“凯凯,跟你商量一件事,”傅君若一手开着车,另一只伸到后面,摸了摸凯凯凑过来的小脸:“你叫一声‘爸爸’,回去我就把傅君亭那一屋子手办全送给你。”
凯凯顿时愣住,转头看向白羽芊,显然不明白这是什么操作。
“别理他!”白羽芊到底把儿子抱了回去,朝驾驶座那边瞪了一眼,嘱咐道:“凯凯,真要喜欢手办,妈咪替你买,咱们用不着抢别人的东西。”

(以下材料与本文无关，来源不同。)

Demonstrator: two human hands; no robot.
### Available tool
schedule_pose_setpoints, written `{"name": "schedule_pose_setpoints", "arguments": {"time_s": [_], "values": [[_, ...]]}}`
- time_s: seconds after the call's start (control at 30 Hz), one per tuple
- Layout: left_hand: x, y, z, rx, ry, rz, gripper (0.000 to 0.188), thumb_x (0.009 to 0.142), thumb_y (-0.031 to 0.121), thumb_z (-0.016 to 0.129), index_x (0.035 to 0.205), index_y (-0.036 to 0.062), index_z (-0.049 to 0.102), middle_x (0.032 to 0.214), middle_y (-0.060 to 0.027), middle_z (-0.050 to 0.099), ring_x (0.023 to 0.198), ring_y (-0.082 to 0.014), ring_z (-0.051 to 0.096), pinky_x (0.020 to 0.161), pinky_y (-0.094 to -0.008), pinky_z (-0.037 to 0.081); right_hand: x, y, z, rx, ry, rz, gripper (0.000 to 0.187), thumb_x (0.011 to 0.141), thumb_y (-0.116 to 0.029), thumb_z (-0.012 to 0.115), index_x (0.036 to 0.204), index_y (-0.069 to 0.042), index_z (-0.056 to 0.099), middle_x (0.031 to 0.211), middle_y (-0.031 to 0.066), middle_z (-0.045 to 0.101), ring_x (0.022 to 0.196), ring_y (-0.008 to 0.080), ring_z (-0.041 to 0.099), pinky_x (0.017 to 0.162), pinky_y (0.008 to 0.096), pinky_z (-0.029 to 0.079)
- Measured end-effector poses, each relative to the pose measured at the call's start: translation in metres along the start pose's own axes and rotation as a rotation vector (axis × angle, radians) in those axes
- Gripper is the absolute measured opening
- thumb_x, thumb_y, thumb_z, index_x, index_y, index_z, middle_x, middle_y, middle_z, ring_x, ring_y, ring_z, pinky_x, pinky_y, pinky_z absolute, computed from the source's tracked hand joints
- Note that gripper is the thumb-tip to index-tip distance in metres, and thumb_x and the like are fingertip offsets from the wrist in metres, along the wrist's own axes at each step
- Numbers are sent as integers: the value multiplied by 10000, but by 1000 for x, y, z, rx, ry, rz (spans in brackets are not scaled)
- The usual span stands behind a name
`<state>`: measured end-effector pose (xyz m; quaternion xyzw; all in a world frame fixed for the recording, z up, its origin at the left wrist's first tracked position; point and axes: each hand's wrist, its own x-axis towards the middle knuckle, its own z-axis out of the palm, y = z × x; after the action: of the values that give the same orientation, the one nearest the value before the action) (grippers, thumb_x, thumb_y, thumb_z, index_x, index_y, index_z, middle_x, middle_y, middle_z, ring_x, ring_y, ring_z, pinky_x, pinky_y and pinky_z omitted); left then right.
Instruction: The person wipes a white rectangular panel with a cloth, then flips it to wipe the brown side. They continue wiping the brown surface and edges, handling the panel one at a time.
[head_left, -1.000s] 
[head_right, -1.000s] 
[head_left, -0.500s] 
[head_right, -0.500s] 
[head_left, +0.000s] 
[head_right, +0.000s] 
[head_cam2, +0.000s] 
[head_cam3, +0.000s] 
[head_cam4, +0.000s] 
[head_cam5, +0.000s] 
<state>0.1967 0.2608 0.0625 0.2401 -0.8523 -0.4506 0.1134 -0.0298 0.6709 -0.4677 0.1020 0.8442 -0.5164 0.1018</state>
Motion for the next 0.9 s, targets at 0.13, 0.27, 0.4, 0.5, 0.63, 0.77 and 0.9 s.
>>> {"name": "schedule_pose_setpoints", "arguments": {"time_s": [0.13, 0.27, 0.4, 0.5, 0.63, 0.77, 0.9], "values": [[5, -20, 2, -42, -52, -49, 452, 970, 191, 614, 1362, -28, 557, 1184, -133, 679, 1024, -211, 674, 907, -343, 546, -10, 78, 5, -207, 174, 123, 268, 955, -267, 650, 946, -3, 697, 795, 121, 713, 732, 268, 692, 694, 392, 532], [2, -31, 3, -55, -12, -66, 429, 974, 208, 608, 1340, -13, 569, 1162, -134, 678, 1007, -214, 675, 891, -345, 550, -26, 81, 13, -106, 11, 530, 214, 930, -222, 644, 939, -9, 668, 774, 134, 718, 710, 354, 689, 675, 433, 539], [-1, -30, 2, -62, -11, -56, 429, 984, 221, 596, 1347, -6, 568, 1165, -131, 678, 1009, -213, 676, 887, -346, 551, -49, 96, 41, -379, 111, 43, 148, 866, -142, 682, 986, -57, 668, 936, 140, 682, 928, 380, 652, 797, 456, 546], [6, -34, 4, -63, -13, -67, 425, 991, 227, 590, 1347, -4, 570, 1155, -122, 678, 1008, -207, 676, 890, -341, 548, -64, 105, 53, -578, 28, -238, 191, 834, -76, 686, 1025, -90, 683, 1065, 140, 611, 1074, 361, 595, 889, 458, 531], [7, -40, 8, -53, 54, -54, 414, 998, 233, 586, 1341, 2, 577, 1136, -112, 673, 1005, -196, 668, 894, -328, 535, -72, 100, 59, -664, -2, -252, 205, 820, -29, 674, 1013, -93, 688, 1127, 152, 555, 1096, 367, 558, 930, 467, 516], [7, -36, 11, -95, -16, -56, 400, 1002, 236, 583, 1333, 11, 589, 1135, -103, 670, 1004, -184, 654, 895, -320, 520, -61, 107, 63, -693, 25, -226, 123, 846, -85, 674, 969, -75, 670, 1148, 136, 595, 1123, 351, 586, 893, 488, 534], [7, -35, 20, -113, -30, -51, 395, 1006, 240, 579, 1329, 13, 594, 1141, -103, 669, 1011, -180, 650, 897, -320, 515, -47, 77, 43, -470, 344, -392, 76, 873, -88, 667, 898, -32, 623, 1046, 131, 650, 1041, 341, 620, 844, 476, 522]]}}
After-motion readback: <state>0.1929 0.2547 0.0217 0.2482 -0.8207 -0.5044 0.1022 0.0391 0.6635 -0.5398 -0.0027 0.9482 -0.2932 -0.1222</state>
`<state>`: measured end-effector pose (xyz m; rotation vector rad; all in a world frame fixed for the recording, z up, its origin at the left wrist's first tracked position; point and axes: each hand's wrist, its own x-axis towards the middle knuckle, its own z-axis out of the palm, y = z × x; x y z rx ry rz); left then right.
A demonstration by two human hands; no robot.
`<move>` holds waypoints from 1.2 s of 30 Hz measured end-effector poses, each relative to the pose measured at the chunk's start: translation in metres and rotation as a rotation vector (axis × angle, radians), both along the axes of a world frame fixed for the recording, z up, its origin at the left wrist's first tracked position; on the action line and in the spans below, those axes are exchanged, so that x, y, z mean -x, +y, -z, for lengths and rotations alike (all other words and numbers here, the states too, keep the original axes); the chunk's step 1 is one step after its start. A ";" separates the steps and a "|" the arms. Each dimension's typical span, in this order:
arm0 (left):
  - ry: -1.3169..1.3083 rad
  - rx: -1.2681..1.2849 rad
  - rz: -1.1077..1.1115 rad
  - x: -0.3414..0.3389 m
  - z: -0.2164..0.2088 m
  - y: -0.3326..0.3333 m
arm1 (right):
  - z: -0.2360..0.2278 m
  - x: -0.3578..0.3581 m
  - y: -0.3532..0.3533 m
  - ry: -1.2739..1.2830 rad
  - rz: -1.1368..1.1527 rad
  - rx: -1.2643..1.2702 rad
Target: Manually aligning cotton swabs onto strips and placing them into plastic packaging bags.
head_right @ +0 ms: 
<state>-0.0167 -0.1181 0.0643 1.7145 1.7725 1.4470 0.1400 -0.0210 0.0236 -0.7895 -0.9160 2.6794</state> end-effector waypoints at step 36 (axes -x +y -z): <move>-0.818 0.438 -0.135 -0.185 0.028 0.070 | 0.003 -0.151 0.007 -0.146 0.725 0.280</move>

“我没开玩笑,让我认个干儿子,”傅君若又从后视镜看了看白羽芊:“反正君亭不是说,我以后大概不会结婚了。”
“你说得挺随便,难道以后我儿子还得叫林盼盼‘干妈’?”白羽芊讥讽地道,直接把故意扮可怜的傅君若怼了回去。
这下傅君若被堵得没话说,随后长叹一声。
墓园的大门外,白羽芊将凯凯从车里抱出来,又走到后备箱,将带来的鲜花捧到怀中,也没管要去停车的傅君若,便直接往墓园里走。
作为南半球最大的墓园,Rookwood总是那么安静,据说这里最早可以追溯到维多利亚时代,倘佯其间,只有平静和怀念,那种生离死别的痛,终究被时间消解了。
等白羽芊带着凯凯站到位于西南角的曲晨的墓碑前,傅君若已经跟过来,立在凯凯身后,两手搭在孩子的肩上。
白羽芊看了看他:“其实你不用进来的。”
“我和曲晨算是一面之交,就当来见见老朋友。”傅君若说了一句。
白羽芊有些惊讶,却没有问什么,她的注意力,被黑色大理石墓碑前的一束鲜花所吸引。